# Work task:
What is needed is an exact copy of the lines from the start of the records below through the line with "target: **wicker basket**", without the pictures.

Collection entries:
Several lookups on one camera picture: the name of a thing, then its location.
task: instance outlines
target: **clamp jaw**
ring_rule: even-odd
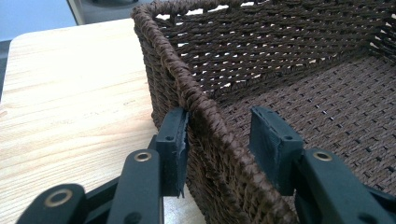
[[[163,223],[163,197],[184,197],[188,120],[182,108],[170,111],[148,149],[127,157],[120,177],[89,193],[77,184],[48,189],[17,223]]]
[[[330,151],[304,141],[276,112],[251,109],[250,152],[281,195],[295,193],[301,223],[396,223],[396,198],[365,187]]]

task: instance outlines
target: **wicker basket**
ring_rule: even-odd
[[[191,112],[188,186],[207,222],[297,222],[248,151],[253,105],[396,194],[395,8],[187,0],[134,9],[156,126],[176,106]]]

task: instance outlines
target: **metal rivet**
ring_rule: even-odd
[[[61,194],[64,194],[64,197],[62,197],[61,200],[54,199],[56,196],[59,196]],[[46,205],[47,207],[59,206],[69,201],[72,198],[72,195],[73,191],[71,191],[70,189],[58,189],[47,197],[46,201],[44,201],[44,205]]]
[[[151,154],[148,152],[140,152],[134,155],[136,161],[149,161],[151,159]]]
[[[332,161],[332,156],[322,151],[314,152],[314,157],[320,161]]]

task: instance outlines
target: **woven basket wall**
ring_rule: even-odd
[[[134,9],[156,126],[176,106],[191,112],[188,187],[207,222],[298,221],[248,151],[253,105],[273,108],[305,148],[332,151],[362,183],[396,194],[395,8],[188,0]]]

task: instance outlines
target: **woven rope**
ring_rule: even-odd
[[[243,3],[154,2],[132,14],[156,126],[175,106],[191,112],[188,186],[205,220],[297,222],[246,148],[252,105],[275,108],[308,147],[334,151],[362,182],[393,193],[395,1]],[[219,5],[228,8],[210,11]]]

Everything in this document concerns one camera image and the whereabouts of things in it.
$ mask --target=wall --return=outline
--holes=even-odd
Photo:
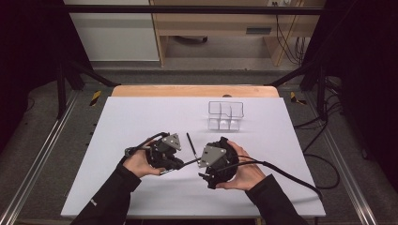
[[[148,5],[146,0],[64,0],[67,5]],[[90,61],[159,61],[150,14],[70,13]]]

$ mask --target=black jacket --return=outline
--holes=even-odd
[[[94,195],[71,225],[117,225],[123,224],[130,206],[130,193],[141,183],[141,179],[118,164],[115,171]],[[307,224],[293,204],[283,193],[272,175],[246,191],[250,200],[258,207],[267,225]]]

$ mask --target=black pen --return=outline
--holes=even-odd
[[[190,137],[189,133],[187,133],[187,137],[188,137],[188,141],[190,141],[190,145],[191,145],[193,154],[195,155],[195,158],[198,159],[198,156],[196,155],[196,151],[195,151],[195,148],[193,147],[193,143],[192,143],[192,140],[191,140],[191,137]]]

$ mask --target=white tabletop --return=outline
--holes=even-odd
[[[244,118],[239,131],[207,129],[210,100],[243,102]],[[223,136],[243,146],[251,157],[314,184],[282,98],[108,97],[61,215],[76,217],[113,172],[124,149],[160,132],[179,135],[182,150],[176,157],[185,162],[194,159],[187,132],[199,157],[207,143]],[[325,215],[312,190],[260,167],[265,174],[275,176],[300,215]],[[198,175],[204,171],[193,163],[160,177],[144,177],[131,193],[128,218],[259,217],[243,191],[207,188],[207,182]]]

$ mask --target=black curtain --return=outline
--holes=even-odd
[[[61,62],[75,61],[92,69],[69,14],[45,10],[44,4],[64,2],[0,3],[0,153],[23,117],[28,93],[55,81]]]
[[[376,159],[398,191],[398,4],[394,0],[329,0],[329,8],[349,9],[321,16],[304,64],[321,55],[327,76],[340,77],[342,102],[352,115],[362,147]],[[323,52],[318,52],[338,21],[344,20]],[[305,74],[305,89],[316,83],[318,71]]]

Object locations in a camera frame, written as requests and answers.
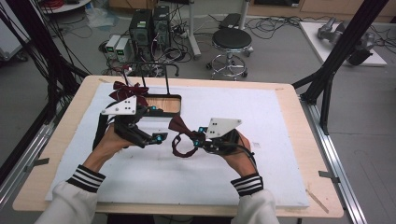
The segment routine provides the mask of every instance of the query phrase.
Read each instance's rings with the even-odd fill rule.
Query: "black metal frame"
[[[89,75],[75,67],[62,56],[55,43],[52,41],[52,37],[48,29],[37,15],[30,0],[6,0],[6,2],[20,21],[26,33],[30,36],[31,44],[33,44],[45,60],[43,62],[45,67],[40,67],[42,64],[36,64],[36,66],[41,74],[48,75],[46,80],[49,84],[49,101],[21,141],[7,157],[7,160],[1,166],[0,186],[3,185],[3,182],[21,158],[21,155],[24,153],[26,148],[32,142],[40,127],[45,123],[49,123],[56,116],[57,104],[60,99],[63,96],[74,95],[77,92],[79,84],[73,73],[79,77],[86,77]],[[0,19],[4,22],[11,33],[16,36],[26,52],[32,58],[36,58],[32,47],[20,37],[7,14],[0,11]],[[63,92],[59,92],[61,88],[58,86],[58,82],[61,84]]]
[[[178,77],[179,68],[178,68],[177,64],[174,64],[174,63],[152,63],[152,62],[148,62],[148,63],[133,62],[133,63],[129,63],[129,64],[136,64],[135,71],[137,73],[141,73],[144,87],[146,87],[146,80],[145,80],[145,77],[143,76],[143,73],[142,73],[142,71],[143,71],[142,65],[160,65],[160,66],[162,66],[163,69],[164,69],[164,74],[165,74],[166,94],[168,94],[168,95],[170,94],[170,92],[169,92],[169,82],[168,82],[168,72],[167,72],[166,67],[167,66],[174,66],[176,68],[175,77]]]
[[[309,105],[315,105],[318,97],[323,92],[320,127],[327,135],[329,134],[327,125],[332,94],[332,80],[344,60],[353,51],[387,2],[388,0],[365,0],[319,70],[292,84],[294,89],[298,89],[312,82],[308,90],[301,94],[301,100],[307,101]]]

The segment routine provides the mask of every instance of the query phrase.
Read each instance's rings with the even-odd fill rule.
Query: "white sleeve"
[[[91,223],[96,210],[96,191],[105,178],[80,165],[70,179],[53,189],[52,202],[35,223]]]
[[[232,224],[279,224],[274,196],[263,188],[259,174],[235,179],[231,183],[240,196]]]

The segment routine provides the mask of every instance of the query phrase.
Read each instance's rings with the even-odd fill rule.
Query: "stool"
[[[245,62],[240,57],[233,55],[244,51],[249,56],[251,37],[248,33],[239,29],[223,28],[213,34],[212,44],[216,49],[225,51],[224,54],[216,56],[206,64],[207,69],[213,69],[212,79],[216,74],[233,77],[233,80],[236,80],[237,76],[248,76]]]

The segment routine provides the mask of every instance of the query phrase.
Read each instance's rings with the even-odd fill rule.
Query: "person's left hand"
[[[119,137],[114,132],[114,124],[110,124],[98,146],[82,165],[94,172],[99,172],[103,164],[110,160],[116,152],[132,145],[131,142]]]

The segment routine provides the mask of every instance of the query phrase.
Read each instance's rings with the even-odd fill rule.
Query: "computer tower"
[[[171,47],[169,7],[160,6],[154,8],[154,35],[157,36],[157,47],[168,49]]]
[[[129,32],[138,47],[149,47],[154,38],[154,24],[150,9],[137,9],[132,16]]]

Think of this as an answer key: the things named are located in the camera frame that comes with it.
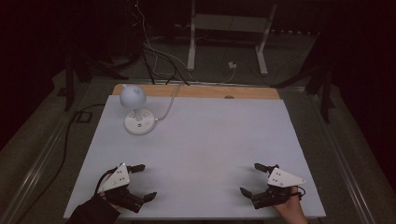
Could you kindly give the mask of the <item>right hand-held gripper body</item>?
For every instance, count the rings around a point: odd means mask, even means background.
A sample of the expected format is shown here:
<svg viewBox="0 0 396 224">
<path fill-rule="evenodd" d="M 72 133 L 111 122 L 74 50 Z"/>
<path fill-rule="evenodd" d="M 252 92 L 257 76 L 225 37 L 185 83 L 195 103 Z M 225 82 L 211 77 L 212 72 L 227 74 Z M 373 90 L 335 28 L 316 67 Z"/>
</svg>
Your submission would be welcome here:
<svg viewBox="0 0 396 224">
<path fill-rule="evenodd" d="M 285 203 L 292 196 L 290 189 L 305 184 L 306 181 L 279 167 L 269 167 L 267 190 L 263 193 L 252 195 L 251 201 L 255 209 Z"/>
</svg>

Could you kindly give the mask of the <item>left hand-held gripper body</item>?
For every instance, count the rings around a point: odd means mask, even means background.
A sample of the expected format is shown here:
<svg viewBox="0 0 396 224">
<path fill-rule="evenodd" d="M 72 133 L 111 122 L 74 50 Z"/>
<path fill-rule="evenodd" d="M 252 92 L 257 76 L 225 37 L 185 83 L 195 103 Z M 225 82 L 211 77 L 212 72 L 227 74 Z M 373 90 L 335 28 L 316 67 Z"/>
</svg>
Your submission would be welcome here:
<svg viewBox="0 0 396 224">
<path fill-rule="evenodd" d="M 97 194 L 104 192 L 109 201 L 122 208 L 138 213 L 144 204 L 143 199 L 133 195 L 128 186 L 130 174 L 125 163 L 106 171 L 98 181 Z"/>
</svg>

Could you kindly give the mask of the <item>person's left hand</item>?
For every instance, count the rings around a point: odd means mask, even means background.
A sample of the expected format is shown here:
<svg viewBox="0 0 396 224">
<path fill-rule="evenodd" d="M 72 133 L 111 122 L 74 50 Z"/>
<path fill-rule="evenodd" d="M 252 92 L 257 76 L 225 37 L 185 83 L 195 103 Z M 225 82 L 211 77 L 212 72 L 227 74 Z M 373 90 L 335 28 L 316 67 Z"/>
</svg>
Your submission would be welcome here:
<svg viewBox="0 0 396 224">
<path fill-rule="evenodd" d="M 102 200 L 106 201 L 111 207 L 113 207 L 114 209 L 120 209 L 120 206 L 117 204 L 112 203 L 111 201 L 109 201 L 106 197 L 106 194 L 104 192 L 100 192 L 99 196 Z"/>
</svg>

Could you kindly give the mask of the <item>person's right hand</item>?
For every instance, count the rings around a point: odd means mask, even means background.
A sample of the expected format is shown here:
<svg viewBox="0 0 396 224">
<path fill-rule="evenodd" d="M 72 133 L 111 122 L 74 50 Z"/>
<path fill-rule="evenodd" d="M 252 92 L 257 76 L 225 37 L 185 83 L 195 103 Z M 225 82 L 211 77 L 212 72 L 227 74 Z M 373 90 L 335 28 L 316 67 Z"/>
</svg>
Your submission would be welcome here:
<svg viewBox="0 0 396 224">
<path fill-rule="evenodd" d="M 275 210 L 287 224 L 309 224 L 301 207 L 298 188 L 292 187 L 290 192 L 292 196 L 285 203 L 274 205 Z"/>
</svg>

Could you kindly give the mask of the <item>white table mat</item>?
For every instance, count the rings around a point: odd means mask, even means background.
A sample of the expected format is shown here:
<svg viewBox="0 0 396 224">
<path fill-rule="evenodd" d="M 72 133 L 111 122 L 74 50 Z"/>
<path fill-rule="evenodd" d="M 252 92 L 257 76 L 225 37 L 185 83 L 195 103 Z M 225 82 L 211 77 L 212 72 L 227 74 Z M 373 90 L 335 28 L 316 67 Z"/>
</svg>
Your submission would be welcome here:
<svg viewBox="0 0 396 224">
<path fill-rule="evenodd" d="M 91 198 L 99 177 L 122 162 L 146 165 L 144 172 L 132 175 L 132 193 L 157 193 L 138 213 L 122 211 L 123 219 L 275 217 L 273 209 L 255 209 L 240 192 L 266 189 L 267 175 L 254 163 L 278 165 L 303 178 L 304 213 L 324 217 L 283 101 L 150 97 L 146 106 L 160 121 L 150 133 L 132 135 L 124 128 L 127 112 L 119 97 L 108 97 L 65 209 L 67 217 Z"/>
</svg>

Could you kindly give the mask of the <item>white desk lamp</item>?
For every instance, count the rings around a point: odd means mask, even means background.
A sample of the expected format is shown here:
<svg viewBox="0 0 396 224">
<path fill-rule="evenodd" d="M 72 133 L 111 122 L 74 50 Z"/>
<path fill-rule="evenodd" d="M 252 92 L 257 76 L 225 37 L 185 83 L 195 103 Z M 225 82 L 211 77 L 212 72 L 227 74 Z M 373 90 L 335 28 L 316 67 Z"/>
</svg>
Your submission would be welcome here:
<svg viewBox="0 0 396 224">
<path fill-rule="evenodd" d="M 123 84 L 120 92 L 120 104 L 129 110 L 124 119 L 126 131 L 133 135 L 149 133 L 155 125 L 154 114 L 144 107 L 147 96 L 137 85 Z"/>
</svg>

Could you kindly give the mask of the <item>black square floor socket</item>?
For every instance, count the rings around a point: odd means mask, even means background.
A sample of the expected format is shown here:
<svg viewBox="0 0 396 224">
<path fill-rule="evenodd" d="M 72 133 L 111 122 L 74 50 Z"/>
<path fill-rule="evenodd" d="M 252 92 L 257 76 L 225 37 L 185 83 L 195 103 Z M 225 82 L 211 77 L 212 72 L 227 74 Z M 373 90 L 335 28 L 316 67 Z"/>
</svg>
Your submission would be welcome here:
<svg viewBox="0 0 396 224">
<path fill-rule="evenodd" d="M 92 120 L 92 112 L 78 111 L 76 116 L 76 123 L 90 123 Z"/>
</svg>

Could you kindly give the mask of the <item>black stand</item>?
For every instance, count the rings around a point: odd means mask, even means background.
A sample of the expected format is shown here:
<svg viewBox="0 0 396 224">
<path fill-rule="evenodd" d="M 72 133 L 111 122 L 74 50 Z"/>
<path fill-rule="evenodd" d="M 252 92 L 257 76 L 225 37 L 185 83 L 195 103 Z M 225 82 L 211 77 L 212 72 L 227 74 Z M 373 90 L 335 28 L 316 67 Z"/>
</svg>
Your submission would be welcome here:
<svg viewBox="0 0 396 224">
<path fill-rule="evenodd" d="M 297 75 L 290 77 L 282 82 L 272 84 L 271 87 L 276 89 L 283 89 L 301 79 L 310 77 L 308 83 L 304 87 L 304 91 L 308 95 L 317 94 L 319 91 L 321 91 L 320 115 L 327 123 L 329 123 L 329 109 L 332 106 L 331 88 L 333 68 L 333 63 L 304 65 Z"/>
<path fill-rule="evenodd" d="M 74 77 L 78 77 L 82 82 L 90 82 L 92 79 L 92 76 L 88 72 L 83 72 L 83 66 L 86 63 L 98 68 L 106 76 L 119 80 L 127 80 L 127 77 L 124 77 L 116 73 L 114 70 L 104 66 L 86 53 L 66 52 L 64 59 L 65 87 L 59 91 L 59 93 L 65 97 L 65 111 L 69 111 L 75 101 Z"/>
</svg>

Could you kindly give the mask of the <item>white metal stand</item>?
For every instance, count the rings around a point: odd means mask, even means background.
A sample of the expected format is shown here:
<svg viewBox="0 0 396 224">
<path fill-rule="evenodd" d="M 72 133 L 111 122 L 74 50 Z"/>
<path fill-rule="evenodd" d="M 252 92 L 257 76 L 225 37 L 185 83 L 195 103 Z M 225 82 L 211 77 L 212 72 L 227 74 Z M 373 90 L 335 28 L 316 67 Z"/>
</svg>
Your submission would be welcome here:
<svg viewBox="0 0 396 224">
<path fill-rule="evenodd" d="M 194 70 L 196 54 L 195 33 L 197 30 L 248 32 L 262 35 L 261 42 L 255 46 L 255 53 L 260 74 L 267 76 L 268 69 L 263 50 L 271 31 L 276 9 L 277 4 L 271 3 L 269 12 L 264 18 L 204 14 L 196 12 L 196 0 L 191 0 L 191 33 L 187 70 L 190 72 Z"/>
</svg>

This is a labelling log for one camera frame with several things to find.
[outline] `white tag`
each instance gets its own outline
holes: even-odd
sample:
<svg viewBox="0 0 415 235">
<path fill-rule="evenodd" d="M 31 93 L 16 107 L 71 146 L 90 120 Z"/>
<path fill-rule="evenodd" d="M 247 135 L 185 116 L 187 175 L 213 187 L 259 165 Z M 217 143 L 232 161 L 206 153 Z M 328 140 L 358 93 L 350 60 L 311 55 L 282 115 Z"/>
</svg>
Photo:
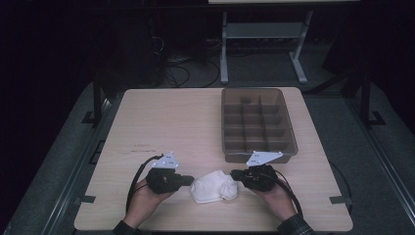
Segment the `white tag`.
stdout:
<svg viewBox="0 0 415 235">
<path fill-rule="evenodd" d="M 178 168 L 179 162 L 174 158 L 173 152 L 164 155 L 157 162 L 153 163 L 153 168 Z"/>
<path fill-rule="evenodd" d="M 283 157 L 283 153 L 281 152 L 273 153 L 254 151 L 250 159 L 247 161 L 247 166 L 264 165 L 281 157 Z"/>
</svg>

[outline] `wire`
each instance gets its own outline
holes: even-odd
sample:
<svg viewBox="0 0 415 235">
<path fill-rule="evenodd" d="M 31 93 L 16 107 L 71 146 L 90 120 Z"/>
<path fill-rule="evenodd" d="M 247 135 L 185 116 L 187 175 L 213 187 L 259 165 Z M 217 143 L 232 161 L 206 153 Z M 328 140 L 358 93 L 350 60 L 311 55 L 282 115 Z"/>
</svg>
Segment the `wire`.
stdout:
<svg viewBox="0 0 415 235">
<path fill-rule="evenodd" d="M 134 193 L 136 192 L 135 185 L 137 184 L 138 178 L 140 178 L 141 173 L 143 172 L 144 168 L 146 167 L 146 164 L 149 163 L 152 160 L 159 160 L 159 159 L 161 159 L 161 157 L 162 157 L 162 155 L 161 156 L 153 156 L 153 157 L 147 159 L 143 164 L 140 165 L 140 168 L 138 168 L 137 172 L 135 173 L 134 179 L 131 182 L 131 186 L 128 190 L 127 202 L 126 202 L 126 205 L 125 205 L 125 212 L 128 212 L 128 208 L 129 208 L 129 205 L 131 203 L 131 198 L 134 195 Z"/>
<path fill-rule="evenodd" d="M 162 40 L 162 38 L 158 37 L 158 36 L 153 36 L 152 38 L 157 39 L 158 41 L 161 42 L 161 46 L 160 46 L 160 49 L 159 49 L 159 52 L 158 52 L 158 53 L 160 53 L 162 51 L 162 49 L 164 49 L 164 40 Z"/>
<path fill-rule="evenodd" d="M 238 40 L 239 47 L 235 46 L 236 43 L 233 45 L 229 44 L 228 46 L 229 52 L 227 55 L 229 57 L 247 57 L 250 55 L 258 54 L 260 51 L 259 44 L 257 42 L 256 43 L 251 43 L 251 42 L 252 42 L 251 39 Z"/>
<path fill-rule="evenodd" d="M 221 49 L 222 41 L 220 39 L 208 40 L 207 43 L 213 44 L 213 46 L 207 48 L 207 54 L 210 55 L 215 51 Z"/>
<path fill-rule="evenodd" d="M 216 74 L 216 77 L 214 78 L 214 80 L 213 80 L 213 81 L 211 81 L 210 83 L 208 83 L 208 84 L 206 84 L 206 85 L 202 86 L 201 88 L 207 88 L 207 87 L 211 86 L 211 85 L 212 85 L 212 84 L 214 84 L 214 83 L 215 83 L 215 82 L 219 79 L 219 77 L 220 77 L 220 68 L 219 68 L 219 66 L 218 66 L 217 64 L 215 64 L 214 62 L 210 61 L 210 60 L 207 60 L 207 62 L 208 62 L 208 63 L 210 63 L 210 64 L 212 64 L 212 65 L 214 65 L 214 66 L 216 67 L 217 74 Z"/>
<path fill-rule="evenodd" d="M 176 68 L 176 69 L 181 69 L 181 70 L 186 71 L 186 73 L 187 73 L 186 79 L 179 84 L 177 82 L 176 77 L 174 76 L 173 71 L 171 70 L 171 68 Z M 186 70 L 185 68 L 183 68 L 183 67 L 170 66 L 170 67 L 166 68 L 166 72 L 164 74 L 164 77 L 167 80 L 167 83 L 171 86 L 171 88 L 179 88 L 180 86 L 182 86 L 184 83 L 186 83 L 190 79 L 190 72 L 188 70 Z"/>
<path fill-rule="evenodd" d="M 260 173 L 259 175 L 261 175 L 261 176 L 264 176 L 264 177 L 267 177 L 267 178 L 270 178 L 270 179 L 274 180 L 274 181 L 275 181 L 275 183 L 277 183 L 277 184 L 278 184 L 278 186 L 280 186 L 281 188 L 283 188 L 283 189 L 286 191 L 286 193 L 290 196 L 290 198 L 293 200 L 294 205 L 296 205 L 296 208 L 297 208 L 297 213 L 298 213 L 301 217 L 303 217 L 303 215 L 302 215 L 302 208 L 301 208 L 300 202 L 299 202 L 299 200 L 297 199 L 296 195 L 294 194 L 293 190 L 291 190 L 291 189 L 290 189 L 287 185 L 285 185 L 285 184 L 284 184 L 284 182 L 282 182 L 282 181 L 281 181 L 280 179 L 278 179 L 278 178 L 274 178 L 274 177 L 269 176 L 268 174 L 265 174 L 265 173 Z"/>
<path fill-rule="evenodd" d="M 291 189 L 291 186 L 290 186 L 290 184 L 288 183 L 288 180 L 286 179 L 286 177 L 284 176 L 284 174 L 282 174 L 280 171 L 278 171 L 278 170 L 276 170 L 276 169 L 274 169 L 274 170 L 275 170 L 275 172 L 279 173 L 279 174 L 283 177 L 284 182 L 287 184 L 288 188 L 289 188 L 291 191 L 293 191 L 293 189 Z"/>
<path fill-rule="evenodd" d="M 144 188 L 145 186 L 147 186 L 147 184 L 145 184 L 145 185 L 141 185 L 140 187 L 138 187 L 138 188 L 134 191 L 134 194 L 135 194 L 138 190 L 140 190 L 140 189 Z"/>
<path fill-rule="evenodd" d="M 190 61 L 192 61 L 192 58 L 187 57 L 187 56 L 167 59 L 167 62 L 169 63 L 170 66 L 180 65 L 180 64 L 187 63 Z"/>
<path fill-rule="evenodd" d="M 339 173 L 340 177 L 342 178 L 343 182 L 346 185 L 346 189 L 347 189 L 347 193 L 348 193 L 348 197 L 351 199 L 351 189 L 350 189 L 350 185 L 348 184 L 345 175 L 342 173 L 342 171 L 332 162 L 329 161 L 329 164 Z M 347 209 L 348 214 L 351 214 L 351 210 L 353 209 L 353 205 L 350 205 Z"/>
</svg>

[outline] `metal rail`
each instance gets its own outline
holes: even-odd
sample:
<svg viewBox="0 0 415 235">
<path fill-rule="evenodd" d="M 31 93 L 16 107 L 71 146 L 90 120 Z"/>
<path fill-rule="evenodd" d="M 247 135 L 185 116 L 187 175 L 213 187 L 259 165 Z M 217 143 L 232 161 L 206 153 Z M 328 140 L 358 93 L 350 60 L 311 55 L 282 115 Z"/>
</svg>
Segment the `metal rail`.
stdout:
<svg viewBox="0 0 415 235">
<path fill-rule="evenodd" d="M 102 119 L 96 128 L 91 127 L 91 132 L 89 133 L 88 141 L 85 142 L 85 146 L 78 159 L 76 160 L 75 165 L 69 175 L 68 181 L 64 185 L 64 188 L 59 195 L 53 210 L 43 227 L 41 234 L 56 234 L 60 221 L 62 220 L 68 206 L 70 203 L 70 198 L 72 197 L 75 189 L 76 182 L 79 174 L 83 170 L 83 166 L 88 164 L 89 157 L 95 151 L 94 143 L 99 139 L 103 128 L 103 125 L 106 124 L 105 120 L 108 117 L 108 110 L 110 109 L 111 104 L 106 100 L 102 106 Z"/>
<path fill-rule="evenodd" d="M 402 203 L 403 209 L 408 214 L 409 219 L 412 221 L 412 224 L 415 226 L 415 201 L 412 198 L 411 194 L 407 190 L 405 184 L 401 180 L 399 174 L 393 167 L 390 158 L 388 157 L 387 153 L 382 148 L 382 145 L 379 143 L 376 135 L 373 131 L 367 128 L 366 124 L 360 118 L 360 112 L 357 108 L 355 102 L 350 99 L 346 99 L 346 103 L 350 110 L 353 112 L 354 117 L 357 119 L 357 123 L 363 130 L 366 138 L 369 140 L 373 150 L 378 157 L 379 162 L 381 163 L 381 168 L 384 171 L 388 181 L 390 182 L 392 189 L 394 190 L 395 194 L 397 195 L 398 199 Z"/>
</svg>

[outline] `hand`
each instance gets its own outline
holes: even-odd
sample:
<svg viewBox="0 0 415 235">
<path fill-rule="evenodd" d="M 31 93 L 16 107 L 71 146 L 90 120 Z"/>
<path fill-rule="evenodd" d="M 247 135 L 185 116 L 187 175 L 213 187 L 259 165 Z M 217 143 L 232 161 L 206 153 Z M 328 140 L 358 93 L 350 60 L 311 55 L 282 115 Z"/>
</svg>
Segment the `hand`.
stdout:
<svg viewBox="0 0 415 235">
<path fill-rule="evenodd" d="M 147 186 L 146 179 L 138 182 L 135 188 L 139 189 L 132 196 L 128 212 L 124 218 L 124 222 L 132 228 L 138 228 L 143 221 L 153 214 L 162 201 L 174 193 L 156 194 Z"/>
<path fill-rule="evenodd" d="M 251 191 L 256 193 L 263 201 L 265 201 L 271 209 L 271 212 L 281 222 L 284 222 L 297 213 L 290 196 L 277 184 L 275 184 L 275 186 L 268 192 L 261 192 L 255 189 L 251 189 Z"/>
</svg>

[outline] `sleeve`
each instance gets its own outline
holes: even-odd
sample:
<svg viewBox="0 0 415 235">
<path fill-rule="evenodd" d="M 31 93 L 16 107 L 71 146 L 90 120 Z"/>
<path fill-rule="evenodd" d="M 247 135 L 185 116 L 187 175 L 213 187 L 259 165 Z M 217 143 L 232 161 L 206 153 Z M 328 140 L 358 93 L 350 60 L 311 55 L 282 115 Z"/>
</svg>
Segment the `sleeve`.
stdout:
<svg viewBox="0 0 415 235">
<path fill-rule="evenodd" d="M 112 235 L 141 235 L 141 231 L 128 226 L 124 221 L 120 221 L 113 229 Z"/>
<path fill-rule="evenodd" d="M 314 230 L 305 222 L 305 220 L 296 214 L 285 220 L 278 226 L 278 232 L 281 235 L 313 235 Z"/>
</svg>

# Worked solution:
Several lookups on one camera picture: the name of a thing, then its location.
task: instance outlines
target: **clamp jaw**
ring_rule: even-odd
[[[163,223],[163,197],[184,197],[188,120],[182,108],[170,111],[148,149],[127,157],[120,177],[89,193],[77,184],[48,189],[17,223]]]
[[[330,151],[304,141],[276,112],[251,109],[250,152],[281,195],[295,193],[301,223],[396,223],[396,198],[365,187]]]

task: instance outlines
target: **wicker basket**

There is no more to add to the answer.